Saturday, 9 June 2007

The adventure begins

Flash back to summer 2006 and you'll find me couch-surfing, fidgeting, and alternating between lengthy heart-to-hearts with dear friends and even lengthier road trips with only myself for company. I managed to be both an insomniac and a nauseatingly chipper morning person, and would probably have begun to question my sanity if I'd bothered to sit still long enough to think about it. If I was a little more focused, or if my friends were a little more uncouth, someone might have observed that in the summer of 2006 I was "not quite myself."

I'm glad, though, that no one pointed this out to last year's me; in part because it's a remark both idiotic and trite, and in part because having to pay it heed would have spoiled all my fun.

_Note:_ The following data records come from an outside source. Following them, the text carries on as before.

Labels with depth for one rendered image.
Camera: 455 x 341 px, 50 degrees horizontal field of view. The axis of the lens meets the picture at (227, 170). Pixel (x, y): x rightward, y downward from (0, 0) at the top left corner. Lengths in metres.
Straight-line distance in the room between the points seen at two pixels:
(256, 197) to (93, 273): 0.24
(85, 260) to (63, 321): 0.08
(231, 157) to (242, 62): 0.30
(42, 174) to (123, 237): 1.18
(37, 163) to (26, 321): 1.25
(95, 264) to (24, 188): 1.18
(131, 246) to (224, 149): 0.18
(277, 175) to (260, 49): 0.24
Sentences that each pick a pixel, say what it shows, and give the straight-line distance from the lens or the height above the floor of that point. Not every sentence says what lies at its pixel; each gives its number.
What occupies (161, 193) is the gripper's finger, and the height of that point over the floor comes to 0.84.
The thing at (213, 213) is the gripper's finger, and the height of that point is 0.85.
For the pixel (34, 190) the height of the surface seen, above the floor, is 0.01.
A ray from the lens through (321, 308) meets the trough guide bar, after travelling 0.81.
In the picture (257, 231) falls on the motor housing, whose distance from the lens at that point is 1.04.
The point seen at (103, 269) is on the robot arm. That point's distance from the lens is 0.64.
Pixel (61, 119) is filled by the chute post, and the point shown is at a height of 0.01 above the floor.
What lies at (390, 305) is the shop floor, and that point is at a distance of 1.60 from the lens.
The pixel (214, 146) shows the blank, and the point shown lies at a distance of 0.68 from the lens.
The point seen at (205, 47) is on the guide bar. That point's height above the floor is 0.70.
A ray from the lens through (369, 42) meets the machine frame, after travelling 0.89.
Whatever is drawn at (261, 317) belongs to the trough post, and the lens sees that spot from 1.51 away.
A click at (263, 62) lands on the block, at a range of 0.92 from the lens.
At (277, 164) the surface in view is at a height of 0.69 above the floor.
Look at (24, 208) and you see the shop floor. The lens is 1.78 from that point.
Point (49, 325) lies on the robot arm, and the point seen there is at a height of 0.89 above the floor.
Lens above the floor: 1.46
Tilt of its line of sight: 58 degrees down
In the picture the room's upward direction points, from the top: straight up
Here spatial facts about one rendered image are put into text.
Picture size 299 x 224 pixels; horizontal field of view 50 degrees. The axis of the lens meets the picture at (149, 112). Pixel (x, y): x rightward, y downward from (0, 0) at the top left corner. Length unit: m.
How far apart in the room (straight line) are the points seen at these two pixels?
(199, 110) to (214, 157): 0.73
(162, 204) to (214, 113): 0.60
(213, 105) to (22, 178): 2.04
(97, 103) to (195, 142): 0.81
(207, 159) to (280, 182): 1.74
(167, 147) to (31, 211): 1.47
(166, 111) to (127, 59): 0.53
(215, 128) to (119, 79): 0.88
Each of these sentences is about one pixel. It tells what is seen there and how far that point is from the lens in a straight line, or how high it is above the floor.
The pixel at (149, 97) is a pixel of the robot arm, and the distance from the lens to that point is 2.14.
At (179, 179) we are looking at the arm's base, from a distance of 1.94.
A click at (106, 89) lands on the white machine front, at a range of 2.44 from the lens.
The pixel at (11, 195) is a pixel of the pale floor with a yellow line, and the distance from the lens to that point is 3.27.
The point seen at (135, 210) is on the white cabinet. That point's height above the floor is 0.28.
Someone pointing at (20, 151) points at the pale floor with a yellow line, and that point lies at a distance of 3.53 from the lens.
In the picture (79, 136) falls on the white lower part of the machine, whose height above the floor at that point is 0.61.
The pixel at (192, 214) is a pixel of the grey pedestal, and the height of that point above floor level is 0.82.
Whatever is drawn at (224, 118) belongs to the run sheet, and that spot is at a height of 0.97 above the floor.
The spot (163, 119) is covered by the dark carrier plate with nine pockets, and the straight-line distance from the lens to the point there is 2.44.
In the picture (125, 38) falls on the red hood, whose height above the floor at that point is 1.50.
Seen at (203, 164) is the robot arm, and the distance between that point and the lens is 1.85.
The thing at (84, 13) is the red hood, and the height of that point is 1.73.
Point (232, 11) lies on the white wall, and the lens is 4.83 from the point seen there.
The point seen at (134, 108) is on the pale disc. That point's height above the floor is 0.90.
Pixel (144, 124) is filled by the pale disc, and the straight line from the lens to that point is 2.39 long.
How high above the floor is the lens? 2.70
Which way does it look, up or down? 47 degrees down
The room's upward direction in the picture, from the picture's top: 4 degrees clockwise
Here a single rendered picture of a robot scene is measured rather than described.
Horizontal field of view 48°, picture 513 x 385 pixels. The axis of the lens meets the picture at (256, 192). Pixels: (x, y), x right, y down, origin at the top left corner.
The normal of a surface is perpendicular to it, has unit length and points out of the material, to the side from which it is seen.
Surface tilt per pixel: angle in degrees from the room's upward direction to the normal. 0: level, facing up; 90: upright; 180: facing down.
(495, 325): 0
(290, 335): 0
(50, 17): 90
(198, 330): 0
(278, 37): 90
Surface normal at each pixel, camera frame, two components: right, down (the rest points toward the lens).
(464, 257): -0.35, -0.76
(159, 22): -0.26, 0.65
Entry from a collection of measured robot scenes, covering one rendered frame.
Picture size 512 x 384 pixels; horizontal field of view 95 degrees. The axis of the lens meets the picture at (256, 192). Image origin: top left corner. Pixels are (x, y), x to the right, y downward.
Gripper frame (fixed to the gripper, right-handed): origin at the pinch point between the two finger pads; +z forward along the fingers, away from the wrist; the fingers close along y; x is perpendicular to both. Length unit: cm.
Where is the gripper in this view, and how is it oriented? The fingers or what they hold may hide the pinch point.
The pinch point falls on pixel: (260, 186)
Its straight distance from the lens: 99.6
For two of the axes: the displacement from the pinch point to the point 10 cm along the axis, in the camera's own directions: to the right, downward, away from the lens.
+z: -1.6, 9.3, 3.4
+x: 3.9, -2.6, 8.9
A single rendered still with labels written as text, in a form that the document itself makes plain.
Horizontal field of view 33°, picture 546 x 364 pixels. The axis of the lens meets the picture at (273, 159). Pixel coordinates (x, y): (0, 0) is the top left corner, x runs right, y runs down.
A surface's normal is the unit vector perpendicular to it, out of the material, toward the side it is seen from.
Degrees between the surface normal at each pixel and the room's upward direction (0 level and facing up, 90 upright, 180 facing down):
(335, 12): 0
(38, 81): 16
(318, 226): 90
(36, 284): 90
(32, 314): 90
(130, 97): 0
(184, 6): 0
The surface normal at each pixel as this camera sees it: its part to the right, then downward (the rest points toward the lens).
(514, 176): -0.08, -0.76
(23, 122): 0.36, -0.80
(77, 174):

In the summer of 2006 the me that was not-quite-me stayed up all night with a friend, watching "The Princess Bride" and discussing the nature of evil and the difficulty of avoiding compulsive,conspicuous, consumerism in a capitalist culture (note: we'd drunk an entire bottle of Goldschlager in pursuit of the gold flakes and so this conversation was nowhere near as cerebral as one might think). "The Princess Bride" is a brilliant, magical tale, and B is a brilliant, marvellous man. I'd like to credit them rather than lack of sleep and too much drink with the conclusions I reached that night; perhaps it was the confluence of all four. In any case, here's what I'd decided by the time the sun poked through the smog:

1) If I found life plain, boring, and unsatisfying, it wasn't life's fault (I think I stole this from a greeting card).
2) I'd be a lot happier accumulating experiences than possessions (my nomadic lifestyle that summer bore this out).
3) Despite point 2, it was imperative that I one day live in a castle adorned with gargoyles (chalk this one up to the Goldschlager).

Gargoyles and castles may seem somewhat suspect as factors supporting a 'MAJOR LIFE DECISION,' but I should point out that I've previously made said decisions by tossing a coin. It's not as daft as it sounds: you call it whilst the coin is in the air and then gauge your first feeling when it lands; if you're happy you stick with the coin's verdict; if you're disappointed you decide the coin was wrong and go for the other option. (If you decide you want to make it a 'best two out of three' contest instead, you need to appeal to some other authority--in my experience Magic 8 Balls provide a good second opinion. If you're still stuck, you might need to revert to more traditional means of making a decision: talk to friends? draw up a pros-and-cons list? whatever works.)

So what was I going to do? Take a break from my boredom and dissatisfaction with life in plain old Southern Ontario, pack all of the things I couldn't part with into a couple of suitcases (parents' basement provided a ready-made storage locker for the rest), and go to a place where I'd at least be in proximity to gargoyle-guarded castles: England!

A coin supported my decision; details such as money were easily solved by selling my car; a working holiday visa was surprisingly simple to obtain; I'd accumulated enough pieces of paper (aka diplomas) that finding work wouldn't be a problem; the Internet made it possible to 'know' England without ever having set foot there (note: not really, but I was naive enough to believe so); language wouldn't be a barrier and I might even pick up a charming British accent. What else was there to consider?

In a few short weeks I had everything sorted, and on 7 August, 2007 I headed off to Pearson International with passport and one-way ticket in hand, bound for London Heathrow and a year of tea with scones, football, gossip about royalty and (of course) castles and gargoyles. My visa said I was going on a working HOLIDAY--how complicated could it be?